Obviously, this would incur some memory overhead, as well as a slight performance overhead since every time a reference to the value was made it would have to be added to the value's reference list and it would have to be removed when that reference goes out of scope.

Sounds like reference counting, can you confirm? Or are you suggesting something that is moderately different?
If so, deferred reference counting, at a language-level, could help out quite a lot here, falling back to normal reference counting when it can't be used.

The difficulty I see is overlap — what happens when f's result is passed to g? You'd have to have two different "kinds" of g: one that accepts something from the stack and one that accepts something from the heap.

Yes! This is precisely what I had referred to.

(Can functions be called with these different memory management methods and still work?)

If function f and g both accept an object, or value that needs to fit into memory, as opposed to a single integer/float, the function could be given an object that was "moved" and is stack-allocated, or it could be called with an object that is stored in "normal" memory. In reality, the instructions that would operate on the data are inherently different, meaning a branch must be somewhere.
Maybe it's like C++'s overloading or generic code, where a separate function would be statically linked and called in place of what the programmer thought was only one function.
Or we could have a runtime branch, but that would introduce runtime overhead.

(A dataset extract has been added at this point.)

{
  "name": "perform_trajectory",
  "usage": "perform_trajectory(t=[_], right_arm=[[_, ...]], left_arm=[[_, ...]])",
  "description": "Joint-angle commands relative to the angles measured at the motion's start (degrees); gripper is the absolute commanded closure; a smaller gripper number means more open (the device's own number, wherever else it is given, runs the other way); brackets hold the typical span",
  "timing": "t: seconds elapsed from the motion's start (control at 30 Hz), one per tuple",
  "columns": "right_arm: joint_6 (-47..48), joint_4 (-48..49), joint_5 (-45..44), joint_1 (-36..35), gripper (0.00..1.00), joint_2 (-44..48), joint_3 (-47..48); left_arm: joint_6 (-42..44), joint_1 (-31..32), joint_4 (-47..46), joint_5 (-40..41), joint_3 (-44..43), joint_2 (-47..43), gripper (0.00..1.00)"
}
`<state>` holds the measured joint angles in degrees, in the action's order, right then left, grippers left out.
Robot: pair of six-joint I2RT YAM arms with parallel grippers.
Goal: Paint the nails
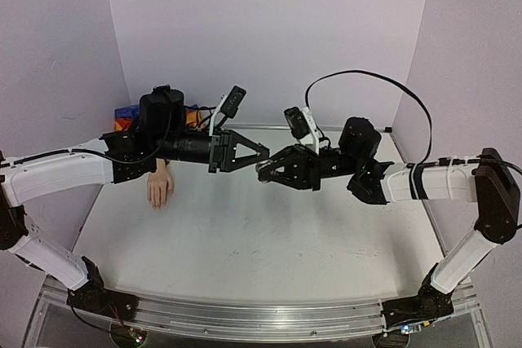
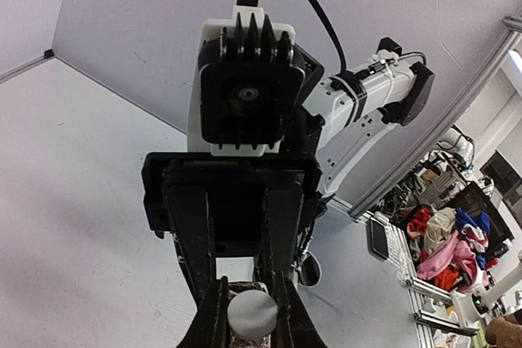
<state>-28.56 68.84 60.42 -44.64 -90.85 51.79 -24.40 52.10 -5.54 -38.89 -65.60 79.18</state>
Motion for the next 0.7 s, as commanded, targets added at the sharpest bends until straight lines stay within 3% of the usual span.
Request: perform_trajectory(t=[0.0, 0.1, 0.2, 0.23, 0.33, 0.37, 0.4, 0.47, 0.53, 0.67], right_arm=[[1.6, 5.3, -3.2, 0.8, 1.0, 0.7, 2.5], [4.9, 2.9, -9.3, 1.0, 1.0, 1.7, 1.4], [14.2, -9.8, -27.7, 0.8, 1.0, 4.3, 2.1], [16.9, -14.2, -39.7, 0.1, 1.0, 5.2, 2.7], [27.0, -19.9, -89.7, -8.6, 1.0, 4.5, 5.5], [32.1, -18.5, -102.8, -11.5, 1.0, 3.1, 6.7], [37.3, -15.3, -109.9, -13.6, 1.0, 1.4, 7.4], [46.1, -8.5, -114.3, -17.2, 1.0, -1.1, 8.3], [48.8, -6.0, -113.0, -18.9, 1.0, -2.8, 9.3], [43.9, -7.4, -97.7, -18.9, 1.0, 0.6, 7.5]], left_arm=[[0.1, 0.5, -3.4, 0.6, -2.2, -0.3, 0.96], [0.2, 0.6, -3.3, 3.5, -1.8, -0.1, 1.0], [0.1, 0.6, -2.3, 8.3, -1.6, 0.2, 1.0], [0.1, 0.6, -1.6, 10.5, -1.7, 0.4, 1.0], [-0.5, 0.6, 2.1, 18.6, -2.9, 1.4, 1.0], [-0.8, 0.6, 3.9, 20.9, -3.8, 2.0, 1.0], [-0.8, 0.6, 5.8, 23.0, -5.0, 2.7, 1.0], [-0.7, 0.6, 8.7, 23.6, -7.6, 4.0, 1.0], [-0.3, 0.6, 9.8, 23.4, -8.6, 4.5, 1.0], [0.3, 0.6, 10.6, 23.6, -8.5, 3.7, 1.0]])
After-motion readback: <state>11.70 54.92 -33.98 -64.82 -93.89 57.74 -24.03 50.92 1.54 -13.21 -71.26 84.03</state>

How would one deal with functions then?

T f (reference) {
    ...
}

T g (reference) {
    ...
}

T h (reference) {
    let functionArray = [ f, g ];
    functionArray[ index ]( reference );
}

Stuff like that (not uncommon in my own code), would not be fun to statically analyze. One could insert extra code to intercept which function was called, a sort of "boxed" function, almost allowing dynamic types to be passed in, and then calling and returning the proper function (ideally while reusing the stack frame for extra optimization).

There are infinite ways one might solve this problem, I wonder how Basil will handle it.

The static analysis of code paths is another thing I've been thinking about. It gets difficult since memory can be used in different ways based on runtime situations:

Oh, of course, static analysis can always be complicated, but the key idea is that when it can help, put the information gained to use, which would improve what programs that it can, while leaving the rest unchanged. If it's too complicated, the compiler can bail out on the optimization and leave it to whatever it currently would do, if it had not applied the optimization at all.